29 When Moses came down from Mount Sinai, with the two tables of the testimony in his hand as he came down from the mountain, Moses did not know that the skin of his face shone because he had been talking with God. 30 And when Aaron and all the people of Israel saw Moses, behold, the skin of his face shone, and they were afraid to come near him. 31 But Moses called to them; and Aaron and all the leaders of the congregation returned to him, and Moses talked with them. 32 And afterward all the people of Israel came near, and he gave them in commandment all that the Lord had spoken with him in Mount Sinai. 33 And when Moses had finished speaking with them, he put a veil on his face; 34 but whenever Moses went in before the Lord to speak with him, he took the veil off, until he came out; and when he came out, and told the people of Israel what he was commanded, 35 the people of Israel saw the face of Moses, that the skin of Moses’ face shone; and Moses would put the veil upon his face again, until he went in to speak with him.


The common belief of fire and brimstone of Hell is a false description of the actual place. However, it does describe the pain of what is truly Hell. Hell is the eternal separation from God, a reward for one who chooses themselves and rejects God’s love. A result that God allows not because he a malevolent dictator as New Atheism would like to portray him, but instead because he “respects human freedom, a freedom that can pridefully refuse God’s grace, love, and mercy…a person is free to reject that invitation through living a selfish, heartless, and unloving life. God respects that choice.” (p.159) In the parable of Lazarus is a very telling explanation of those who have chosen to reject God’s love, Lk 16:29-31 RSV

29 But Abraham said, ‘They have Moses and the prophets; let them hear them.’ 30 And he said, ‘No, father Abraham; but if some one goes to them from the dead, they will repent.’ 31 He said to him, ‘If they do not hear Moses and the prophets, neither will they be convinced if some one should rise from the dead.’”


Church Doctrine teaches of the existence of Purgatory, which is the final purification and cleansing of our sins so that we can enter Heaven. Pennock explains, “We pass through the fire of God’s love which enables us to embrace completely the all-holy God with open hearts. Purgatory is necessary because, as the book of Revelation teaches, only a clean person can enter heaven.” (p. 157) The process of purification, or purgatory, is a process that is painful; however, the pain is rooted in a pain of letting go of our selfish attachments when passing into Heaven. (p.158) Furthermore, as explained by Pennock, it may be explained that “persons ‘burn’ with remorse because they are not yet one with God who is infinite goodness and love. This temporary separation from God due to our own actions on earth does bring suffering.” (p. 158)

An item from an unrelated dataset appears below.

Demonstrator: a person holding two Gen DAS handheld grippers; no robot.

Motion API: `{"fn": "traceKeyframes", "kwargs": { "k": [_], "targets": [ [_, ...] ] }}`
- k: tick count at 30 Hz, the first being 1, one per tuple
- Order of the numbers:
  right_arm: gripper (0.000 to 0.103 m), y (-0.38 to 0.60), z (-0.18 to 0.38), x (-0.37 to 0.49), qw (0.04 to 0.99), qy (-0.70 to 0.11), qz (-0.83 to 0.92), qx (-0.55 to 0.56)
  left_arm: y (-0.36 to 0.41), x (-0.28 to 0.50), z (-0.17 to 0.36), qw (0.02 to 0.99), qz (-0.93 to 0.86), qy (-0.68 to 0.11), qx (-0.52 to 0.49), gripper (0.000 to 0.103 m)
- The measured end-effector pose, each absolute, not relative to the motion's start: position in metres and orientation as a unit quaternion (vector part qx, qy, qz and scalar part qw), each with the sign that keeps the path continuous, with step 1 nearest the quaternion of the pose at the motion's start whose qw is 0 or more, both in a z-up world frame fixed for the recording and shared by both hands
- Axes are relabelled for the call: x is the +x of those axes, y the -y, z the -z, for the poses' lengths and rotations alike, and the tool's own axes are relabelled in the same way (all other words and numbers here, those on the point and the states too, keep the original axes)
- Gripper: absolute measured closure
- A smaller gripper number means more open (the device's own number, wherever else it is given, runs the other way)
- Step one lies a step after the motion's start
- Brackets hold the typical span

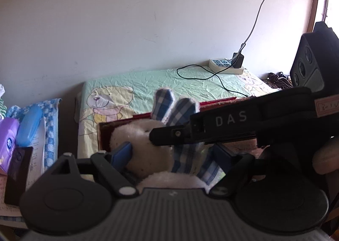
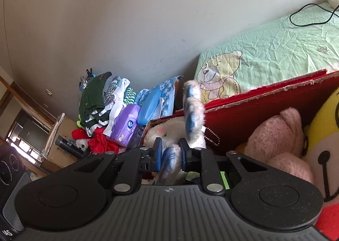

The best scriptural evidence for purgatory is found in 2 Maccabees 12:41-45, a passage that encourages the living to pray for the dead, so they can be released from their sin. 2 Maccabees is a book that was ripped from the Canon of the Bible by the Protestant reformers due to its evidence of purgatory. In 1st century Judea, all books that were part of the deuterocanonical would have been considered canonical, even by Christ and the Apostles, as those during the era would use the Septuagint, which included the text.

41 So they all blessed the ways of the Lord, the righteous Judge, who reveals the things that are hidden; 42 and they turned to prayer, beseeching that the sin which had been committed might be wholly blotted out. And the noble Judas exhorted the people to keep themselves free from sin, for they had seen with their own eyes what had happened because of the sin of those who had fallen. 43 He also took up a collection, man by man, to the amount of two thousand drachmas of silver, and sent it to Jerusalem to provide for a sin offering. In doing this he acted very well and honorably, taking account of the resurrection. 44 For if he were not expecting that those who had fallen would rise again, it would have been superfluous and foolish to pray for the dead. 45 But if he was looking to the splendid reward that is laid up for those who fall asleep in godliness, it was a holy and pious thought. Therefore he made atonement for the dead, that they might be delivered from their sin.

The Infancy Narrative of Moses: Part 2

childrens Bible--baby-moses-saved-from-the-river

Part Two: The Infancy Narrative of Moses and Origins.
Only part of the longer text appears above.